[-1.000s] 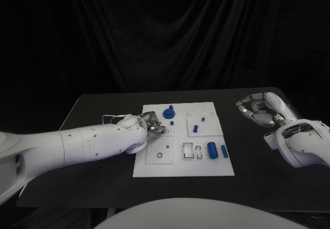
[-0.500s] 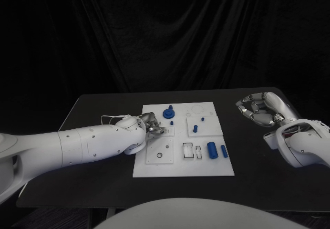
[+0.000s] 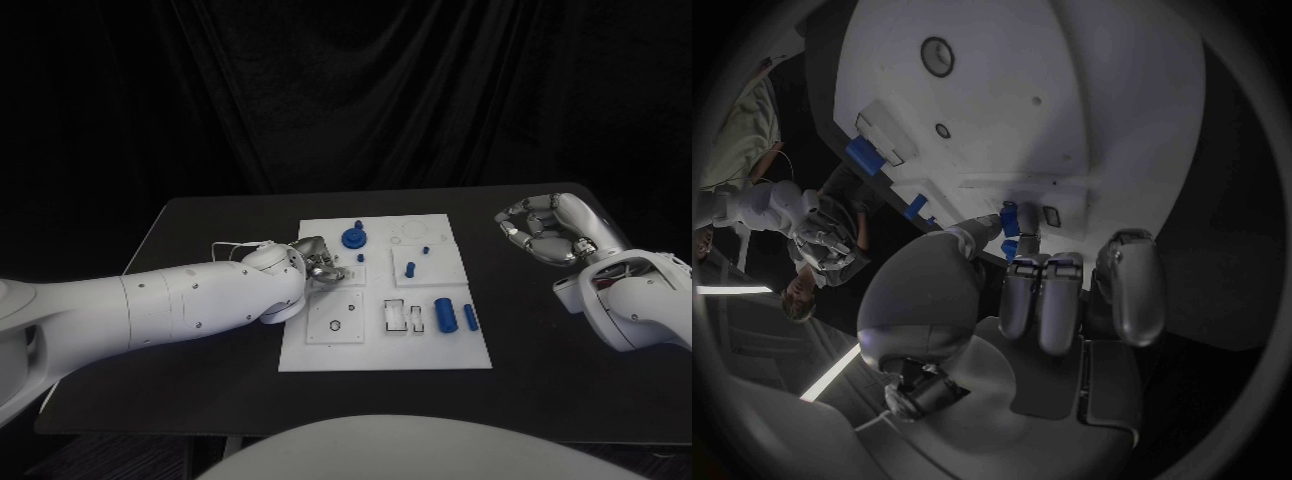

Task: Assemble the parts on the task board

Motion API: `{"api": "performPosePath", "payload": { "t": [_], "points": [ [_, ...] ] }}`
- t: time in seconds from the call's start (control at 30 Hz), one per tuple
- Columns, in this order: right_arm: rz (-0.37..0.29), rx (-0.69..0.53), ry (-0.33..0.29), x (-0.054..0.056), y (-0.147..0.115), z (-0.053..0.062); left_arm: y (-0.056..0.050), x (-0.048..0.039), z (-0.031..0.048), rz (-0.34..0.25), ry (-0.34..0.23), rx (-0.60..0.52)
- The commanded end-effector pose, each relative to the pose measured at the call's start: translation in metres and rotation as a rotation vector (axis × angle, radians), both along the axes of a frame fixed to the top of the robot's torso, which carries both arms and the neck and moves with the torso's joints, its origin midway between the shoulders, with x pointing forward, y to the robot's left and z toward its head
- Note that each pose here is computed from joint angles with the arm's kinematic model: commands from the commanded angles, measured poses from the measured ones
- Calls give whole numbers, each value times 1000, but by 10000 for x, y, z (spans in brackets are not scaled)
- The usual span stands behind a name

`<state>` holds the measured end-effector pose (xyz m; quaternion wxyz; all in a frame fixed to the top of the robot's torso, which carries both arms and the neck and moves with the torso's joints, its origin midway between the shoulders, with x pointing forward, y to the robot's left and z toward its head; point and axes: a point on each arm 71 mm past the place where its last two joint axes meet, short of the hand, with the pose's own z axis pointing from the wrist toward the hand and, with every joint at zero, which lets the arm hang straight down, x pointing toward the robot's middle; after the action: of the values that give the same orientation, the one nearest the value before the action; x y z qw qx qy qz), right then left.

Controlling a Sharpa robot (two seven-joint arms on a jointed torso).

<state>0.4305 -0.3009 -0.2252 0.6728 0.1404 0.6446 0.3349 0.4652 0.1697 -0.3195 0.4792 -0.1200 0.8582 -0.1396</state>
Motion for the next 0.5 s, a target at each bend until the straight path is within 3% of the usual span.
{"api": "performPosePath", "payload": {
  "t": [0.03, 0.5],
  "points": [
    [-9, -1, 1, -1, -4, -4, -17, -29, -34, -22, 23, 2],
    [-9, -2, 5, 5, -1, -9, 11, -25, -57, -15, 46, 23]
  ]
}}
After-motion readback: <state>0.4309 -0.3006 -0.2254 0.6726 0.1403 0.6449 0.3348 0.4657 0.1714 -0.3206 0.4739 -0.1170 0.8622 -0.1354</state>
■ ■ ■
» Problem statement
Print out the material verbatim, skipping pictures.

» Solution for this exercise
[-1.000s] 
[-0.500s] 
[+0.000s] 

Task: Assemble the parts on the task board

Motion API: `{"api": "performPosePath", "payload": { "t": [_], "points": [ [_, ...] ] }}`
- t: time in seconds from the call's start (control at 30 Hz), one per tuple
- Columns, in this order: right_arm: rz (-0.37..0.29), rx (-0.69..0.53), ry (-0.33..0.29), x (-0.054..0.056), y (-0.147..0.115), z (-0.053..0.062); left_arm: y (-0.056..0.050), x (-0.048..0.039), z (-0.031..0.048), rz (-0.34..0.25), ry (-0.34..0.23), rx (-0.60..0.52)
- The commanded end-effector pose, each relative to the pose measured at the call's start: translation in metres and rotation as a rotation vector (axis × angle, radians), both along the axes of a frame fixed to the top of the robot's torso, which carries both arms and the neck and moves with the torso's joints, its origin midway between the shoulders, with x pointing forward, y to the robot's left and z toward its head
- Note that each pose here is computed from joint angles with the arm's kinematic model: commands from the commanded angles, measured poses from the measured ones
- Calls give whole numbers, each value times 1000, but by 10000 for x, y, z (spans in brackets are not scaled)
- The usual span stands behind a name

`<state>` holds the measured end-effector pose (xyz m; quaternion wxyz; all in a frame fixed to the top of the robot's torso, which carries both arms and the neck and moves with the torso's joints, its origin midway between the shoulders, with x pointing forward, y to the robot's left and z toward its head; point and axes: a point on each arm 71 mm past the place where its last two joint axes meet, short of the hand, with the pose's own z axis pointing from the wrist toward the hand and, with every joint at zero, which lets the arm hang straight down, x pointing toward the robot's middle; after the action: of the values that give the same orientation, the one nearest the value before the action; x y z qw qx qy qz), right then left.

Controlling a Sharpa robot (two seven-joint arms on a jointed torso).

<state>0.4305 -0.3009 -0.2252 0.6728 0.1404 0.6446 0.3349 0.4652 0.1697 -0.3195 0.4792 -0.1200 0.8582 -0.1396</state>
Motion for the next 0.5 s, a target at each bend until the straight path is within 3% of the usual span.
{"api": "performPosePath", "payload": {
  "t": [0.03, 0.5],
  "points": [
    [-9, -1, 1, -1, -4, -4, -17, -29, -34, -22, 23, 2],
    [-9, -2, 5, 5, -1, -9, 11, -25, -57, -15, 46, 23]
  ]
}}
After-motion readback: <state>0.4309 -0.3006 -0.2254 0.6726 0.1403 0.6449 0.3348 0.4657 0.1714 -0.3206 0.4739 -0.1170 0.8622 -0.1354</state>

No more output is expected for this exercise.